### To do
In the listing that follows, give every line again exactly and omit the pictures.

### Data excerpt
★ ★ ★ ★

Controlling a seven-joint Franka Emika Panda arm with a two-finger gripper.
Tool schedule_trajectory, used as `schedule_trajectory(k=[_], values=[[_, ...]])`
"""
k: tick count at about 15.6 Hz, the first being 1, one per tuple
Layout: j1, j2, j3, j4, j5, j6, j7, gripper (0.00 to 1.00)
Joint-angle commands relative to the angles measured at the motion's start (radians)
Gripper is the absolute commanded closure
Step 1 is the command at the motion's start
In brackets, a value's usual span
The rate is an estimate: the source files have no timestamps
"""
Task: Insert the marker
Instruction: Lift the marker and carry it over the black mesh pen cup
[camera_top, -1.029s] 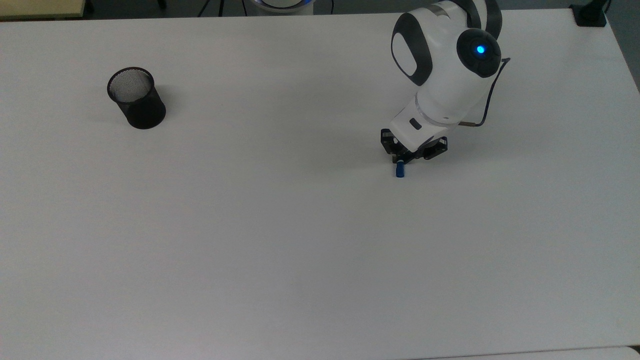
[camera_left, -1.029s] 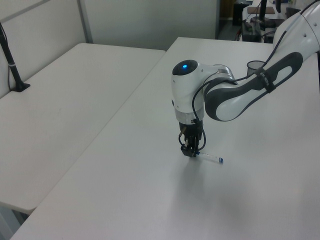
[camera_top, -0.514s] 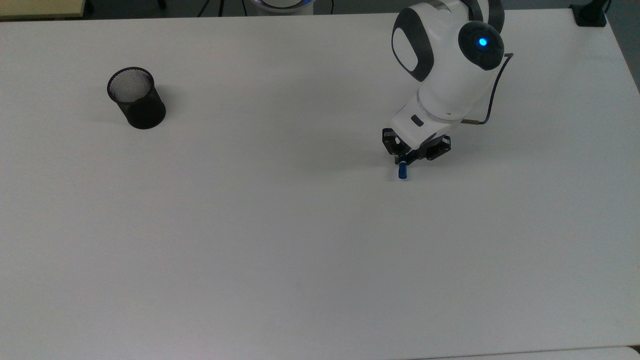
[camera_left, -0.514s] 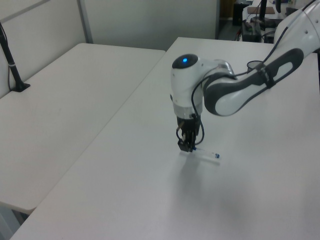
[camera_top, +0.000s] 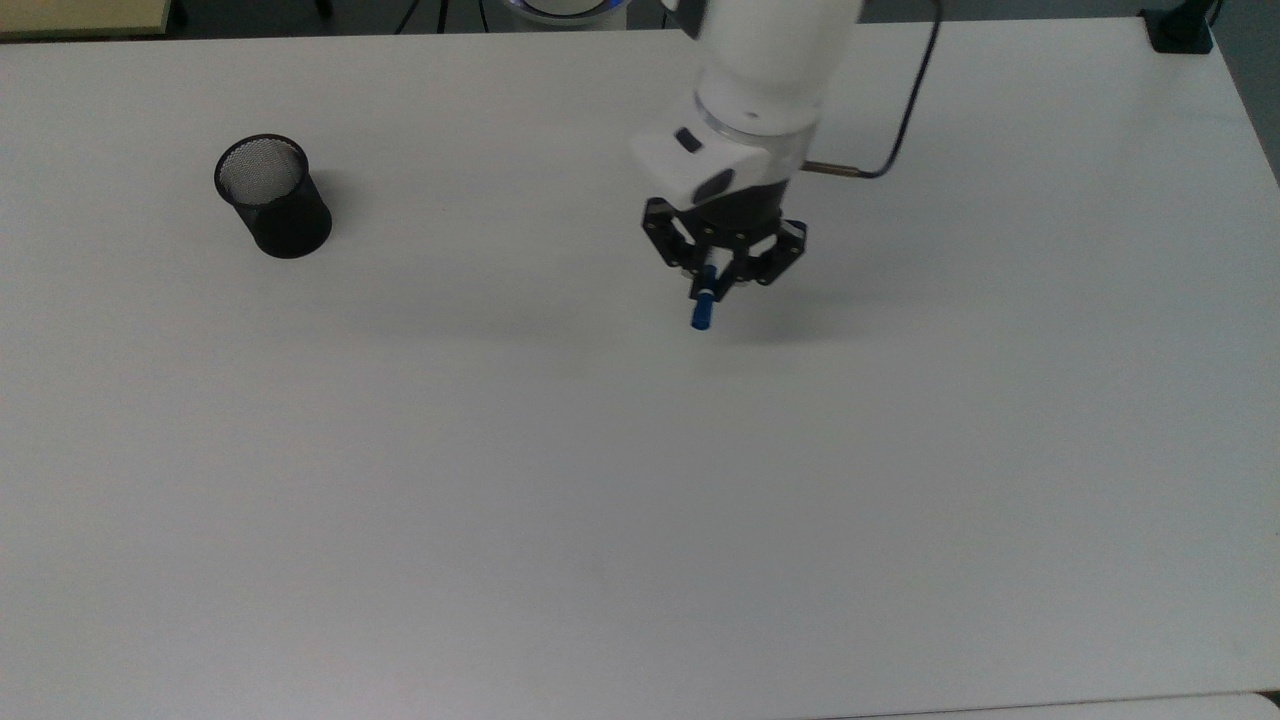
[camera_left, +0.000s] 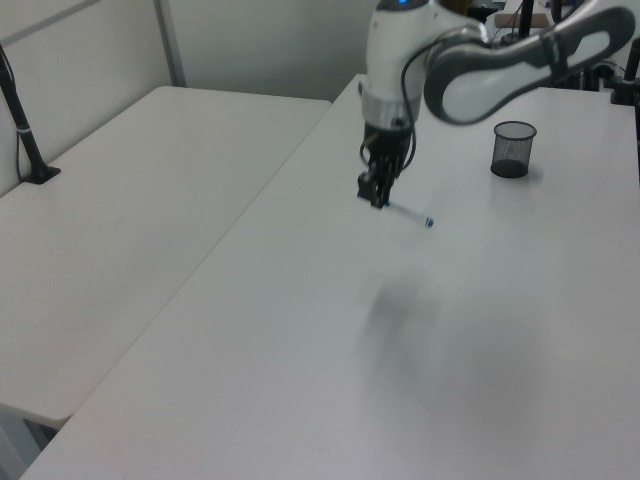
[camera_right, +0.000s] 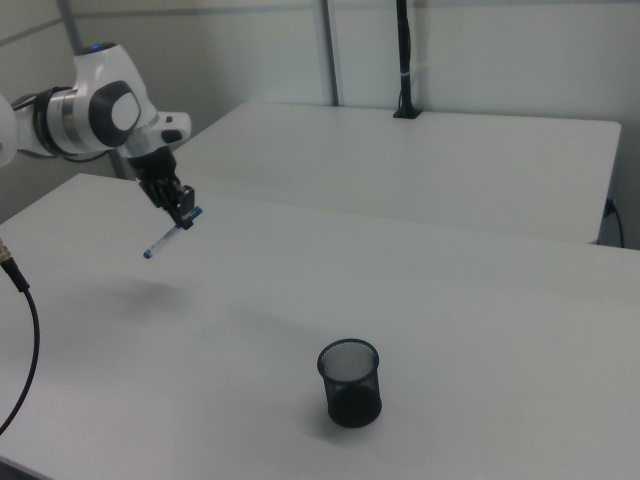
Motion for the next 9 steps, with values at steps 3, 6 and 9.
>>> schedule_trajectory(k=[3, 6, 9], values=[[-0.177, -0.218, 0.025, -0.186, -0.007, 0.004, -0.176, 0.96], [-0.263, -0.267, 0.025, -0.231, -0.003, 0.006, -0.245, 0.96], [-0.337, -0.289, 0.022, -0.268, -0.003, 0.015, -0.299, 0.96]])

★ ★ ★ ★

### Your response
Controlling a seven-joint Franka Emika Panda arm with a two-finger gripper.
Tool schedule_trajectory, used as `schedule_trajectory(k=[_], values=[[_, ...]])`
"""
k: tick count at about 15.6 Hz, the first being 1, one per tuple
Layout: j1, j2, j3, j4, j5, j6, j7, gripper (0.00 to 1.00)
Joint-angle commands relative to the angles measured at the motion's start (radians)
Gripper is the absolute commanded closure
Step 1 is the command at the motion's start
In brackets, a value's usual span
The rate is an estimate: the source files have no timestamps
"""
Task: Insert the marker
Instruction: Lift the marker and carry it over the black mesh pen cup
[camera_top, -1.029s] 
[camera_left, -1.029s] 
[camera_top, -0.514s] 
[camera_left, -0.514s] 
[camera_top, +0.000s] 
[camera_left, +0.000s] 
[camera_right, +0.000s] 
Motion for the next 9 steps, with values at steps 3, 6 and 9.
>>> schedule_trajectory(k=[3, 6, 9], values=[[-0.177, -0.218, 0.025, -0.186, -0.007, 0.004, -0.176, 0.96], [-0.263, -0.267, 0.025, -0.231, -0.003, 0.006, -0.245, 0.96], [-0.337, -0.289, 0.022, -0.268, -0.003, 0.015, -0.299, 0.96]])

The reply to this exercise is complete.